Introduction to Hashing and how to retrieve Windows 10 password hashes
In the security world, you might have heard of the exploit used by hackers to reveal passwords from their hashed counterparts. We call this technique password cracking or in practicality ‘password guessing’. Even with the complexity of password controls put in by organizations today, this threat is very much real. This tutorial is intended for any individual with a mindset of security who wants to learn more about how hackers are able to crack Windows stored user passwords.
Introduction to hashing, rainbow tables
Hashing is a software process of generating fixed character length hash values for a text file. This is a one-way function meaning the original text file cannot be generated back from the hash value. This hash value is used to verify the integrity of original text when it is sent over a communication medium. For example, when A sends a text message to B, it first creates a SHA-2 (popular hashing algorithm) hash of the message and sends it along with the message. When B receives the message, it also creates a hash of the text message using same SHA-2 algorithm and compares it with the hash provided by A. If the hashes match, B can be rest assured that the original message has not been corrupted on the way.
Application engineers also use this technique for securing passwords of users logging into their systems. Instead of storing passwords in the back-end database in clear text, password hashes are used. This protects clear-text passwords from internal application developers and also from hackers in case they are able to breach the database. Hackers are cognizant of this process and have lot of tools in their arsenal to efficiently guess the passwords from the hashes. I use the word ‘guess’ because remember hashes are one-way functions, you cant decode them like you can do to an encrypted string. You would need to create a hash of a guessed password and compare to the extracted hash to determine if you have guessed correct.
Free online tables are available which store password hashes of common passwords which can make a hackers job lot easier if people are not serious about password complexities. These tables are called rainbow tables or hash tables. In case of complex passwords, there are free tools which use a brute-force approach of comparing hashes of multiple combinations of text. Regardless of the approach being used, it is appropriate to state that password hashes are NOT SAFE if in the hands of an ill-will hacker.
Windows hashing basics
You really need to know only the following three basic concepts before extracting Windows hashes:
LAN Manager (LM) hash is an old and weak Windows technique for creating hashed passwords, which has been disabled by default in current Windows environments. But this can still be enabled manually on current systems — See Microsoft documentation on how to protect your systems from using it:
Network security Do not store LAN Manager hash value on next password change (Windows 10)

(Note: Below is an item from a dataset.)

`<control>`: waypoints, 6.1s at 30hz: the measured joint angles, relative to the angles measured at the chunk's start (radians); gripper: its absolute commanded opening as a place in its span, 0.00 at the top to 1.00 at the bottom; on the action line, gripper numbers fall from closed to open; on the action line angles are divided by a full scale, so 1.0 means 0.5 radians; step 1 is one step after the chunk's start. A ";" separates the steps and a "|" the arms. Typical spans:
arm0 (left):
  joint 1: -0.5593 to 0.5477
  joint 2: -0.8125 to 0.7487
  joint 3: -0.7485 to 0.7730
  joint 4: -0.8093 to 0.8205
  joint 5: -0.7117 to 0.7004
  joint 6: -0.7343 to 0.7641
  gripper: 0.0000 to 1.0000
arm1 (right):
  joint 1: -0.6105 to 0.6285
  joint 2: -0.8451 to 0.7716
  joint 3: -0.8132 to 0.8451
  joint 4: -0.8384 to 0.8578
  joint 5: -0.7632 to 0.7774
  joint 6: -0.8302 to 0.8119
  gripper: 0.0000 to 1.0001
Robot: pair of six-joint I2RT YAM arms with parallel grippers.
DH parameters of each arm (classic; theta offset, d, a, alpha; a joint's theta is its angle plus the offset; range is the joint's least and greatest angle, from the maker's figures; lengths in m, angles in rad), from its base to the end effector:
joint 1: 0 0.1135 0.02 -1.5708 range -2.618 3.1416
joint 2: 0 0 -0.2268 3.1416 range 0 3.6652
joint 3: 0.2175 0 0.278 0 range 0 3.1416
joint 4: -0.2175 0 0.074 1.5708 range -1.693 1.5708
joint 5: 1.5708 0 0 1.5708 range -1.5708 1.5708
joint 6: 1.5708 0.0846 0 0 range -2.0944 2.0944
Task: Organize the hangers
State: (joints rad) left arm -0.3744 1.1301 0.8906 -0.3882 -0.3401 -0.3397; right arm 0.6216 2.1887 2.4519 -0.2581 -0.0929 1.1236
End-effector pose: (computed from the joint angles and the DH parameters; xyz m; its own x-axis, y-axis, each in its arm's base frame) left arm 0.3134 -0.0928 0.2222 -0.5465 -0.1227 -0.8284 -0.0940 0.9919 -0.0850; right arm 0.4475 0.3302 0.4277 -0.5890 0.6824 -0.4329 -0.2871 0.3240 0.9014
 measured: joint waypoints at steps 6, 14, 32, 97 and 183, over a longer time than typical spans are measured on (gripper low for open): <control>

Describes the best practices, location, values, policy management and security considerations for the Network security…
The reason why LM hash is easier to break is because passwords are not case sensitive, password length is maximum 14 characters and more importantly because it breaks the text in two halves of seven characters before hashing them separately and concatenating. So if your password is less than seven characters, it should be a breeze for a hacker to guess the password. 
NT hash or NTLM hash
New Technology (NT) LAN Manager hash is the new and more secure way of hashing passwords used by current Windows operating systems. It first encodes the password using UTF-16-LE and then hashes with MD-4 hashing algorithm.
If you need to know more about Windows hashes, the following article makes it easy to understand 
SAM database file
Security Account Manager (SAM) is the database file that stores the user’s password in the hashed format. You would need access to this file in order to retrieve hashes from your local or remote Windows machine 
Extracting local hashes from Windows Server 2016
In this section, I will show you how to extract hashed passwords from your Windows desktops using a very popular and powerful tool — mimikatz. The screenshots are from Windows Server 2016.
Step 1: Download mimikatz
Binaries are available at — https://github.com/gentilkiwi/mimikatz/releases
Step 2: Run (regedit)
Step 3: Navigate to HKEY_LOCAL_MACHINE and export SAM registry file and SYSTEM registry file to the same directory as the mimikatz installation. Save the files as “Registry hive files”

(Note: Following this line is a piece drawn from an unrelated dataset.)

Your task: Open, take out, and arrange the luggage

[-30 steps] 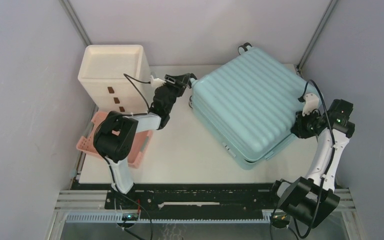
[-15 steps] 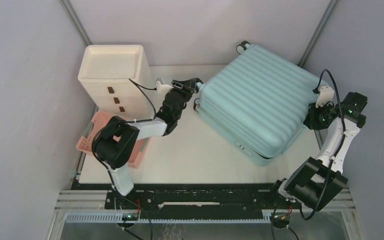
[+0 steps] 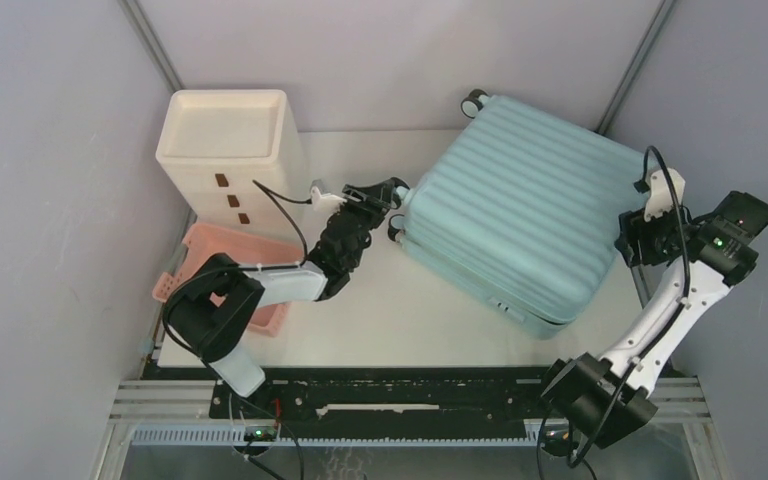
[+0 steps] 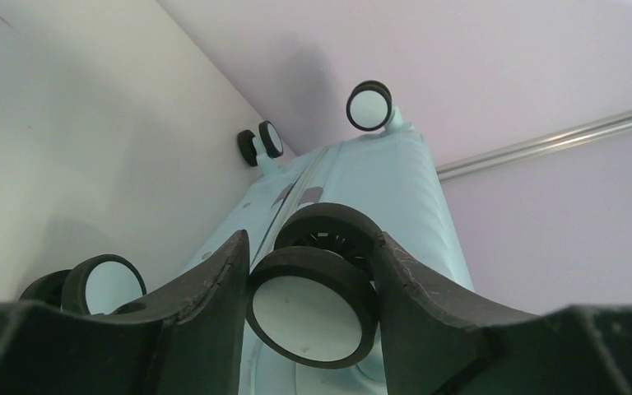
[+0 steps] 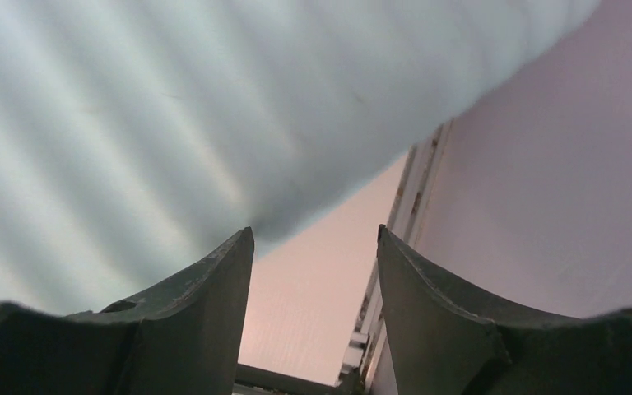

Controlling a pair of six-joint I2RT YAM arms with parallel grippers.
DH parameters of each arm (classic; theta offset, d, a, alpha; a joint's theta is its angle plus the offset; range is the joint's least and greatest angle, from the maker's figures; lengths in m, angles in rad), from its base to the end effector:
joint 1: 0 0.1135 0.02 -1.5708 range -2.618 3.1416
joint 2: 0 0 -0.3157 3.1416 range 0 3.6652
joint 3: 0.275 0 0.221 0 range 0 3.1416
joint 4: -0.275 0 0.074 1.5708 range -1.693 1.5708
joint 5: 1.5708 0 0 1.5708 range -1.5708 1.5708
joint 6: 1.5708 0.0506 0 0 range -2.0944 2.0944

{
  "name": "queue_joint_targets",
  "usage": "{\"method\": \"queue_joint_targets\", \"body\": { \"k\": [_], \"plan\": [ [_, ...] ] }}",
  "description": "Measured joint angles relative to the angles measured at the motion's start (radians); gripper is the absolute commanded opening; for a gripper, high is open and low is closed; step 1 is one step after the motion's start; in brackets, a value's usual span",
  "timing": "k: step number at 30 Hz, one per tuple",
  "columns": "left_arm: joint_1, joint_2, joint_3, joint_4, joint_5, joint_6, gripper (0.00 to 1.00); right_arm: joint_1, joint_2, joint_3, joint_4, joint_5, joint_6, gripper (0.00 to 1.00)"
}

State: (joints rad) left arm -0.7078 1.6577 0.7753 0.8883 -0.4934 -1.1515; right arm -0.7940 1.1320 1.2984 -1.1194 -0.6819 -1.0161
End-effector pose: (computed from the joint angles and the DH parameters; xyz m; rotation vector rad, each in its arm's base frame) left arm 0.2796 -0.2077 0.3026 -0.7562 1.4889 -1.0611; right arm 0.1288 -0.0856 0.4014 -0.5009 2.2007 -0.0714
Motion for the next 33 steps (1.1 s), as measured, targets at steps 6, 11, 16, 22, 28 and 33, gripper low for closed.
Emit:
{"method": "queue_joint_targets", "body": {
  "k": [6,11,16,22,28,33],
  "plan": [
    [-0.038,-0.058,-0.082,0.039,-0.013,0.013,0.00,0.133,-0.124,0.072,-0.121,-0.089,-0.021,0.58],
    [-0.068,-0.103,-0.130,0.052,-0.026,0.046,0.00,0.475,-0.207,0.076,-0.164,-0.117,0.050,0.44],
    [-0.098,-0.158,-0.173,0.044,-0.029,0.091,0.00,0.865,-0.221,0.067,-0.178,-0.123,0.124,0.38],
    [-0.148,-0.222,-0.220,0.027,-0.046,0.140,0.00,1.288,-0.226,-0.116,-0.157,0.050,0.180,0.36],
    [-0.191,-0.257,-0.244,0.018,-0.069,0.166,0.00,1.317,-0.215,-0.266,-0.151,0.248,0.207,0.36],
    [-0.238,-0.262,-0.246,0.015,-0.110,0.182,0.00,1.141,-0.268,-0.307,-0.145,0.298,0.207,0.36]
  ]
}}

Your mimikatz directory should look as below:
Step 4: Run mimikatz.exe and type “lasdump::sam” command followed by the file paths of sam and system file:
lsadump::sam sam3.hiv system.hiv
If you get an error as below, you will need to elevate permissions of mimkatz
Step 5: Type “token::elevate” to elevate the permissions
Step 6: Type the lsadump command again and you should now see the hash values of local users
Confirm if you got the right hash
Use Windows commands to create local users and extract the generated NTLM hash using the above process. Once you have the hash, use the below online utility to generate hashes by yourself and confirm if it matches.
Windows commands for user and password modifications:
List of all users → net user
Add user → net user /add username -key=”password”
Update password of user → net user username newpassword
Other tools that can be used in place of mimikatz:
HashSuite, fqdump, pwdump2
Password cracking/guessing tools:
L0phtCrack, Cain and Abel, John the Ripper
A quick note on Salting
Salting is a quick way of increasing the security of your hashed passwords. Passwords first are concatenated with a randomly generated set of bits (salt) and then the hash is calculated. Even if users have same password, they will have different hashes since the salt is randomly generated for each user. Salting also protects against rainbow tables since the table now must contain “salt.password” hashes which is unlikely for a long and random salt value.